(Stored data entries)
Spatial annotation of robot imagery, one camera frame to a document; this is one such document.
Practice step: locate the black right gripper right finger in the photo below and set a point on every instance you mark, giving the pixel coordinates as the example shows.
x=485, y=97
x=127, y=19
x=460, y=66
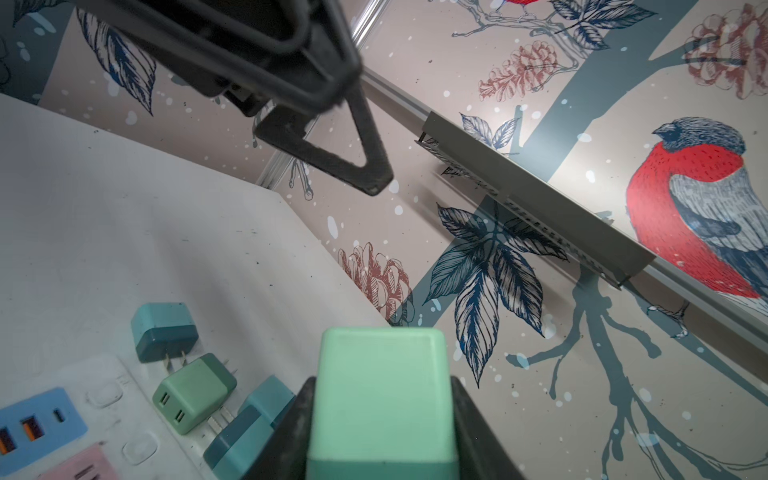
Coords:
x=481, y=456

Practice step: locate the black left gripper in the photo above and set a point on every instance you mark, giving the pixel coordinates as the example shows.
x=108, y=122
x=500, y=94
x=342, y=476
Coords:
x=299, y=54

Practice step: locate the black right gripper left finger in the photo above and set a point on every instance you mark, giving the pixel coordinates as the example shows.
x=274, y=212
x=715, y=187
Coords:
x=284, y=457

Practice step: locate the green charger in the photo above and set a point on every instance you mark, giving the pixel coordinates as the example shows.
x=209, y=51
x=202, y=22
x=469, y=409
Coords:
x=383, y=406

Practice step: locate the teal charger plug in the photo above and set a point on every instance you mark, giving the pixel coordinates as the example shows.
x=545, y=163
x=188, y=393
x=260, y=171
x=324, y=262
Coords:
x=163, y=330
x=237, y=447

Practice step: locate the green charger plug middle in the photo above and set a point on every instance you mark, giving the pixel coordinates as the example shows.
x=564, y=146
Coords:
x=191, y=395

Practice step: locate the white multicolour power strip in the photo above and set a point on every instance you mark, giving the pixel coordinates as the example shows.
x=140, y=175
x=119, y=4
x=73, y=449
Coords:
x=85, y=420

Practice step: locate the black wire basket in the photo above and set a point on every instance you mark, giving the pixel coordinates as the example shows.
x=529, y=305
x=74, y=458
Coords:
x=474, y=149

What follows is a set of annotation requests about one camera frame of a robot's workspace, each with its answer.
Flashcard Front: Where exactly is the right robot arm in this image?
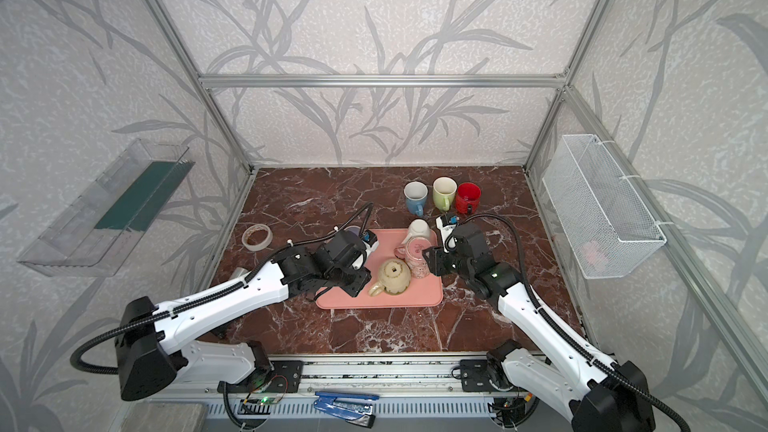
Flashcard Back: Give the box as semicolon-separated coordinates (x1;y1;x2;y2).
423;213;690;431

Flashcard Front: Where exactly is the red mug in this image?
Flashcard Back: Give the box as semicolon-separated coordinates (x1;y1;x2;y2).
455;182;482;215

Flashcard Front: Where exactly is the blue mug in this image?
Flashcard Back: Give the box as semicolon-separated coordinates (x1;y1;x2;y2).
403;181;429;218

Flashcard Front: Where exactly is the white wire basket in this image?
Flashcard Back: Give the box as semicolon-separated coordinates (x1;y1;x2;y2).
543;134;667;279

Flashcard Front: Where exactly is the pink patterned mug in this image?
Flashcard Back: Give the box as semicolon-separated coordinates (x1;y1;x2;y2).
395;237;432;279

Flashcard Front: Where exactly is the light green mug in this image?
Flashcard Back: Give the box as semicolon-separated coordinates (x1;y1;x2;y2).
432;177;458;212

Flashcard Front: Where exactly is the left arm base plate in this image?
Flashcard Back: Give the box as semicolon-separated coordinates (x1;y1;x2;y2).
258;360;304;394

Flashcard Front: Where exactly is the blue stapler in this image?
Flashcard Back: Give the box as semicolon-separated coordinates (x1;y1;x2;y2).
313;391;379;429

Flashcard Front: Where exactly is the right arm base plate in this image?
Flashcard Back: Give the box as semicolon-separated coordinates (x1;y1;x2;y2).
450;359;498;393

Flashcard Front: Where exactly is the grey foam block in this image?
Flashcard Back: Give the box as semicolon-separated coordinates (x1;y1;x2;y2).
119;403;207;432

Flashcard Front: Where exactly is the pink tray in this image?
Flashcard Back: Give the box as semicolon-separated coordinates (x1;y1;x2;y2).
314;227;445;311

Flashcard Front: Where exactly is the clear plastic wall bin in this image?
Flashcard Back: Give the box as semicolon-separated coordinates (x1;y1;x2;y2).
18;139;195;277

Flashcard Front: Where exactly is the tape roll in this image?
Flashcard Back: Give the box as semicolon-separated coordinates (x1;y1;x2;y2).
241;224;273;252

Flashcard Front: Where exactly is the silver metal cylinder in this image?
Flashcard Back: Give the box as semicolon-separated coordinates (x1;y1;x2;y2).
230;267;249;280

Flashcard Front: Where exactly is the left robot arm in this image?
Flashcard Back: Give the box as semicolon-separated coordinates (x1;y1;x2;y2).
70;229;378;401

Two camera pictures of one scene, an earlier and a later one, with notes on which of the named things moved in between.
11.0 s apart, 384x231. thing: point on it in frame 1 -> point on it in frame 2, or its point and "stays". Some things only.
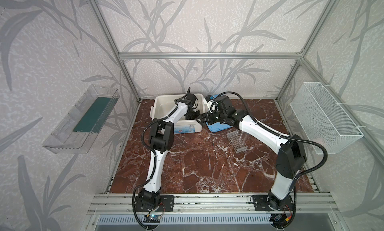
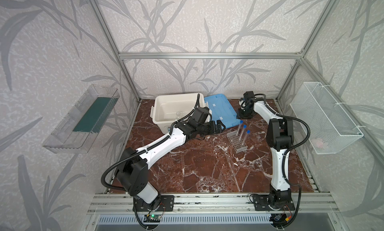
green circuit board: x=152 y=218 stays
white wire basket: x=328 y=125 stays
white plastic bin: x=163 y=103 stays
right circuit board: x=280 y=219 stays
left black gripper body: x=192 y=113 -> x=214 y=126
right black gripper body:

Task description —
Restate each entry word for word, leaving out any pictures.

Answer for the task —
Spatial annotation of robot imagery, one camera frame to a document; this is one such document.
Practice step: locate the black right gripper right finger in the photo below and set a point on every instance you mark, giving the pixel coordinates as the example shows.
x=485, y=97
x=127, y=19
x=460, y=66
Coords:
x=481, y=456

Practice step: locate the black left gripper in the photo above and set a point on every instance you mark, giving the pixel coordinates as the example shows.
x=108, y=122
x=500, y=94
x=342, y=476
Coords:
x=299, y=54

Practice step: locate the black right gripper left finger in the photo above and set a point on every instance you mark, giving the pixel coordinates as the example shows.
x=274, y=212
x=715, y=187
Coords:
x=284, y=457

Practice step: locate the green charger in the photo above and set a point on every instance you mark, giving the pixel coordinates as the example shows.
x=209, y=51
x=202, y=22
x=469, y=409
Coords:
x=383, y=406

Practice step: locate the teal charger plug in the photo above and set a point on every instance you mark, giving the pixel coordinates as the example shows.
x=545, y=163
x=188, y=393
x=260, y=171
x=324, y=262
Coords:
x=163, y=330
x=237, y=447

Practice step: locate the green charger plug middle in the photo above and set a point on every instance you mark, giving the pixel coordinates as the example shows.
x=564, y=146
Coords:
x=191, y=395

Practice step: locate the white multicolour power strip in the photo above and set a point on every instance you mark, giving the pixel coordinates as the example shows.
x=140, y=175
x=119, y=4
x=73, y=449
Coords:
x=85, y=420

Practice step: locate the black wire basket in the photo above and set a point on every instance you mark, giving the pixel coordinates as the example shows.
x=529, y=305
x=74, y=458
Coords:
x=474, y=149

What follows is a set of annotation requests about one camera frame of a robot's workspace, each with its answer.
Flashcard Front: Where exactly is the right robot arm in this image?
Flashcard Back: Give the box as semicolon-separated coordinates (x1;y1;x2;y2).
423;213;690;431

Flashcard Front: Where exactly is the red mug in this image?
Flashcard Back: Give the box as semicolon-separated coordinates (x1;y1;x2;y2).
455;182;482;215

Flashcard Front: Where exactly is the blue mug in this image?
Flashcard Back: Give the box as semicolon-separated coordinates (x1;y1;x2;y2).
403;181;429;218

Flashcard Front: Where exactly is the white wire basket in this image?
Flashcard Back: Give the box as semicolon-separated coordinates (x1;y1;x2;y2).
543;134;667;279

Flashcard Front: Where exactly is the pink patterned mug in this image?
Flashcard Back: Give the box as semicolon-separated coordinates (x1;y1;x2;y2).
395;237;432;279

Flashcard Front: Where exactly is the light green mug in this image?
Flashcard Back: Give the box as semicolon-separated coordinates (x1;y1;x2;y2).
432;177;458;212

Flashcard Front: Where exactly is the left arm base plate in this image?
Flashcard Back: Give the box as semicolon-separated coordinates (x1;y1;x2;y2).
258;360;304;394

Flashcard Front: Where exactly is the blue stapler in this image?
Flashcard Back: Give the box as semicolon-separated coordinates (x1;y1;x2;y2).
313;391;379;429

Flashcard Front: Where exactly is the right arm base plate in this image?
Flashcard Back: Give the box as semicolon-separated coordinates (x1;y1;x2;y2).
450;359;498;393

Flashcard Front: Where exactly is the grey foam block in this image?
Flashcard Back: Give the box as semicolon-separated coordinates (x1;y1;x2;y2).
119;403;207;432

Flashcard Front: Where exactly is the pink tray in this image?
Flashcard Back: Give the box as semicolon-separated coordinates (x1;y1;x2;y2).
314;227;445;311

Flashcard Front: Where exactly is the clear plastic wall bin in this image?
Flashcard Back: Give the box as semicolon-separated coordinates (x1;y1;x2;y2).
18;139;195;277

Flashcard Front: Where exactly is the tape roll in this image?
Flashcard Back: Give the box as semicolon-separated coordinates (x1;y1;x2;y2).
241;224;273;252

Flashcard Front: Where exactly is the silver metal cylinder in this image?
Flashcard Back: Give the box as semicolon-separated coordinates (x1;y1;x2;y2).
230;267;249;280

Flashcard Front: Where exactly is the left robot arm in this image?
Flashcard Back: Give the box as semicolon-separated coordinates (x1;y1;x2;y2).
70;229;378;401

Two camera pictures of one scene, an earlier and a later one, with notes on which of the named things moved in between.
11.0 s apart, 384x231. thing: point on it in frame 1 -> point on it in frame 2, or its point and "stays". Some things only.
green circuit board: x=152 y=218 stays
white wire basket: x=328 y=125 stays
white plastic bin: x=163 y=103 stays
right circuit board: x=280 y=219 stays
left black gripper body: x=192 y=113 -> x=214 y=126
right black gripper body:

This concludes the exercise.